BRADENTON BEACH – Despite voter approval of its three citizens initiatives on the November ballot, the Concerned Neighbors of Bradenton Beach (CNOBB) is dissolving due to philosophical differences among members.
The debate centers around whether CNOBB is a grassroots advocacy group or a political action committee (PAC).
CNOBB chair Bill Vincent initiated the dissolution discussion at the Tuesday, Nov. 14, general membership meeting.
Florida Elections Commission complaints that former Mayor Jack Clarke filed against several CNOBB members were cited as another reason to dissolve.
Six CNOBB members are also named individually as defendants in a Sunshine Law lawsuit filed in August by Clarke and the city of Bradenton Beach.
Members agreed the “CNOBB” name is tainted. Vincent said the organization is “unsalvageable.”
The members unanimously agreed to dissolve CNOBB, but its bylaws require 10 days notice to members before a final dissolution vote occurs. CNOBB records list 31 paid members, but only about 15 regularly attend meetings.
After the holidays, Vincent plans to form a new group modeled after his original vision for CNOBB. He doesn’t want the new group initiating ballot measures that require registration as a PAC. Member John Metz said a new and separate PAC could be formed.
Citizens group or PAC?
When Vincent founded CNOBB in July, he envisioned a citizens group that provided information to residents and encouraged broader participation in city government, but some founding members wanted it to be a full-fledged political committee.
On Oct. 24 – two weeks before the city elections ended – CNOBB filed a statement of organization declaring it a PAC, with Vincent as chair and Metz as treasurer.
At last week’s meeting, Vincent said, “There are philosophical differences on the steering committee, and probably in the general membership, with what Concerned Neighbors of Bradenton Beach should be. It goes to the heart of what we thought we were as a neighborhood association, and what maybe inadvertently, or expectedly, became a political action committee. I believe the mission statement and my feelings about the association are incompatible with that. I will have no part of a political action committee.”
In a Nov. 13 e-mail sent to members, he wrote: “After the remarkable success of passing three citizens initiatives how did this situation come to be? At the Nov. 9 CNOBB steering committee meeting, a vigorous and sustained discussion of the very fundamental nature, direction and philosophy of the organization occurred. Opinions ranged from a more passive, educational, advocacy, citizens group to a more active, even aggressively involved, PAC. There is and was deep concern as to whether some of the objectives are consistent or compatible with the CNOBB mission statement and/or goals and objectives.”
Failures and successes
The elections complaints Clarke filed in mid-October allege that CNOBB failed to file a statement of organization after initiating its charter amendment petition drive and failed to file the required financial reports. CNOBB later filed those documents after the complaints were filed.

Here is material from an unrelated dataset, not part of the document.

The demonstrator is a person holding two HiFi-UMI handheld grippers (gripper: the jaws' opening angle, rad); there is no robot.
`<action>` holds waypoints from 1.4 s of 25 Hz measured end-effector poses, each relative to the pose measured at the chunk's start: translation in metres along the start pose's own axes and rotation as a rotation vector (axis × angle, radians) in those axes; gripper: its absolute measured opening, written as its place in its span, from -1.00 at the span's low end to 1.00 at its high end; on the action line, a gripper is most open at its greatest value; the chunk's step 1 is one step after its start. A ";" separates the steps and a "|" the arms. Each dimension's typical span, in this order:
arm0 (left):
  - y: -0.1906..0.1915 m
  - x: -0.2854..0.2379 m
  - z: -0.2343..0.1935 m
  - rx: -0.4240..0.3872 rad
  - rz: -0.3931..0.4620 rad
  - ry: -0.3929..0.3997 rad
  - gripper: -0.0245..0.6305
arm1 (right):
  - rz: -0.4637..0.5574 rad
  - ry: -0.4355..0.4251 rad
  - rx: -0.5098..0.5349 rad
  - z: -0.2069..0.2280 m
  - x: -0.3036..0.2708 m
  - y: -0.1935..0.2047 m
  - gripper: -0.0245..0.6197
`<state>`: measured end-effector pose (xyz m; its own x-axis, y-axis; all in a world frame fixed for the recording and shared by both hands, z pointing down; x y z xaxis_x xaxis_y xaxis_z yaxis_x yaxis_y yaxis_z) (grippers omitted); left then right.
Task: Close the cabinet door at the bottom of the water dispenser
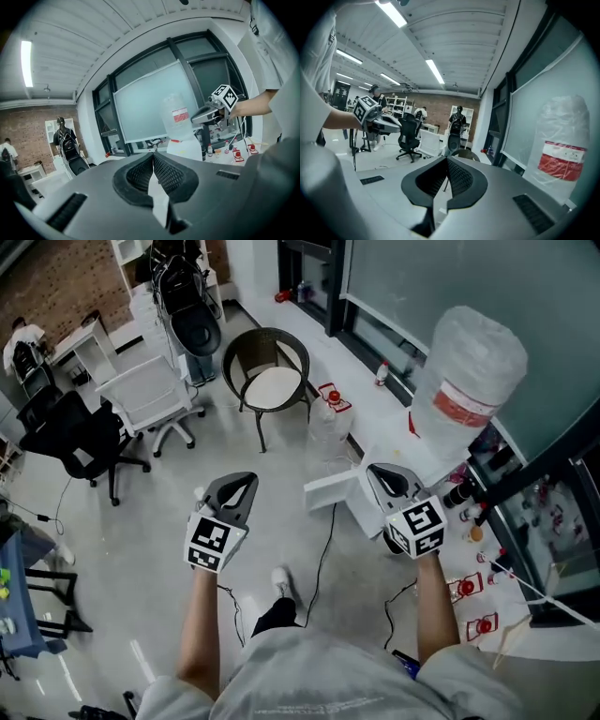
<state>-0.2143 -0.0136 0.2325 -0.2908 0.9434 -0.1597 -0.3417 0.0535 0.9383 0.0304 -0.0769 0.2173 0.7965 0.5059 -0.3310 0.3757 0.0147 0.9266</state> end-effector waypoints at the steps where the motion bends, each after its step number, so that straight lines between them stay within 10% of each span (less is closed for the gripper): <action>1: 0.006 -0.012 -0.016 0.007 -0.005 0.000 -0.86 | -0.009 0.006 -0.008 0.007 -0.017 -0.001 -0.84; 15: 0.134 -0.166 -0.132 0.198 -0.112 0.056 -0.64 | -0.210 -0.065 -0.147 0.056 -0.239 0.063 -0.53; 35: 0.411 -0.296 -0.038 0.339 -0.514 0.169 -0.56 | -0.685 -0.355 -0.297 0.057 -0.432 0.450 -0.38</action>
<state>-0.3030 -0.2829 0.6539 -0.3113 0.7064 -0.6357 -0.1812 0.6125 0.7694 -0.1177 -0.3381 0.7673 0.5576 0.0000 -0.8301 0.7314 0.4730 0.4913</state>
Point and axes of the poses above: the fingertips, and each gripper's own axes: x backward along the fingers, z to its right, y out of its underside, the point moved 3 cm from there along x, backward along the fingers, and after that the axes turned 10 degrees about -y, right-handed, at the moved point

“The financials were filed in time, relative to when the organization registered. Unfortunately, the organization didn’t register as timely as they probably should have,” Metz told members.
Vice-chair Tjet Martin said she was unaware the group had not properly registered until she was contacted by The Sun.
“The whole intent was to educate the residents of Bradenton Beach and right off the bat we got shot down by lawsuits and complaints,” said CNOBB webmaster Michael Harrington.
Rose Vincent said the group had good intentions and can learn from its mistakes.
Former Bradenton Beach Commissioner Janie Robertson said her fellow members should be proud of their accomplishments, including going door to door and persuading residents to vote “yes” on the charter amendments CNOBB placed on the ballot.
Robertson described CNOBB as a bridge between residents and the city government. Vincent said it would be an injustice to not continue those efforts with a new group.
Clarke did not attend the meeting, but he later said, “The complaints and lawsuit were not made out of malice. They were made because the group and its members appear to have broken multiple state statutes. CNOBB accomplished many of its initial goals and initiatives, but they still have to abide by the laws.”